**Your assignment**
Leave out all lines before the one containing "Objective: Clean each", and copy that line and all the rest below it exactly.

**Data extract**
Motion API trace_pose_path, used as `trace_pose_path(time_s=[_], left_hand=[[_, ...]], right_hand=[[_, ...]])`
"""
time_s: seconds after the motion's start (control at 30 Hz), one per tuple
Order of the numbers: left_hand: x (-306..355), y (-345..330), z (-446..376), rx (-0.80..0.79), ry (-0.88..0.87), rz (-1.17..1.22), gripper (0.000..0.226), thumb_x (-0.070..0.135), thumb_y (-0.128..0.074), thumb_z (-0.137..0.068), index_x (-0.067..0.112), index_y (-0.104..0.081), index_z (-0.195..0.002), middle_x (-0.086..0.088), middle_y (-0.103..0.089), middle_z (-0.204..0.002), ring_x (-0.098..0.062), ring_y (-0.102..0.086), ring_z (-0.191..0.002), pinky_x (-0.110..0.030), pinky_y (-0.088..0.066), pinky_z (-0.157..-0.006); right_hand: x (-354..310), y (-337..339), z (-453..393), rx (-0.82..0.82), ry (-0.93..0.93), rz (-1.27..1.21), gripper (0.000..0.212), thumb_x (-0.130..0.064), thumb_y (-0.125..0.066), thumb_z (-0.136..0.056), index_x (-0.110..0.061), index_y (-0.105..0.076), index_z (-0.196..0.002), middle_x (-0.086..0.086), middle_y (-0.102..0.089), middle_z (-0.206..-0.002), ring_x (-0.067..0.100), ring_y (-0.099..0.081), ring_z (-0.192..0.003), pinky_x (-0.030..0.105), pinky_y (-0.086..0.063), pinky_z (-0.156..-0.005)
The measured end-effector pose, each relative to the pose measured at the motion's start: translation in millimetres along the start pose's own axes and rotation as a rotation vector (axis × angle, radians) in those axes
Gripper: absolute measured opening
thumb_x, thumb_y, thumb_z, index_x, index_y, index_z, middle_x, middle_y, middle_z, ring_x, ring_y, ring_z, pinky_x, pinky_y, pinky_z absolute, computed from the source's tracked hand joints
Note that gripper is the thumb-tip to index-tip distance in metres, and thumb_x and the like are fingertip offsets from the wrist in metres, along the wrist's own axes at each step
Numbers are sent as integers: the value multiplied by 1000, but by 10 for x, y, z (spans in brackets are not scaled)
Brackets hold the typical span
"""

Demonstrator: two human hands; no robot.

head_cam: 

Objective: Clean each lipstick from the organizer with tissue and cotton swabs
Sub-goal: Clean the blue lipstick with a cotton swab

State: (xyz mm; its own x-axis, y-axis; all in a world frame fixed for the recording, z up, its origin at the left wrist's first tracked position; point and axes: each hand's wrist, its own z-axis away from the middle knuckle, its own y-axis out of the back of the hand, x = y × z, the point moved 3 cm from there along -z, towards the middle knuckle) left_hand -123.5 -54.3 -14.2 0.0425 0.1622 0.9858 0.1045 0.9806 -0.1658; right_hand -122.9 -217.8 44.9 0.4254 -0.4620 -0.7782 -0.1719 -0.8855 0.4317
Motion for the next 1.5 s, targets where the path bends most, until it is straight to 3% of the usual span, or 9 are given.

**Response to this task**
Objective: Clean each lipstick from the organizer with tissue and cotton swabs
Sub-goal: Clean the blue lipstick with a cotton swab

State: (xyz mm; its own x-axis, y-axis; all in a world frame fixed for the recording, z up, its origin at the left wrist's first tracked position; point and axes: each hand's wrist, its own z-axis away from the middle knuckle, its own y-axis out of the back of the hand, x = y × z, the point moved 3 cm from there along -z, towards the middle knuckle) left_hand -123.5 -54.3 -14.2 0.0425 0.1622 0.9858 0.1045 0.9806 -0.1658; right_hand -122.9 -217.8 44.9 0.4254 -0.4620 -0.7782 -0.1719 -0.8855 0.4317
Motion for the next 1.5 s, targets where the path bends most, until it is straight to 3% of the usual span, or 9 are given.

No additional answer text is required.